Data below>
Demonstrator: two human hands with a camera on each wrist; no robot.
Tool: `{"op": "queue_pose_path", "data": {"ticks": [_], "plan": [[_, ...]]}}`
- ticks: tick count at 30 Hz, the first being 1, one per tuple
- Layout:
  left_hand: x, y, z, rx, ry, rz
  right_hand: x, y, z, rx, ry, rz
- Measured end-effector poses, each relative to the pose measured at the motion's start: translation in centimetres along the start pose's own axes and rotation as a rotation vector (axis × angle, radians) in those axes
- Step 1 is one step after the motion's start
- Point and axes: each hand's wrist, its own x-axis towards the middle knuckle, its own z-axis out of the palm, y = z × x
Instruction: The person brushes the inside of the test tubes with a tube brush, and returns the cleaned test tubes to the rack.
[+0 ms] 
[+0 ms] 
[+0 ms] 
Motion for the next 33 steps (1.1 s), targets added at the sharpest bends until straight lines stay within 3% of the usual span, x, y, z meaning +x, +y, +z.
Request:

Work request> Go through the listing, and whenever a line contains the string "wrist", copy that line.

Answer to the exercise>
Demonstrator: two human hands with a camera on each wrist; no robot.
- Point and axes: each hand's wrist, its own x-axis towards the middle knuckle, its own z-axis out of the palm, y = z × x

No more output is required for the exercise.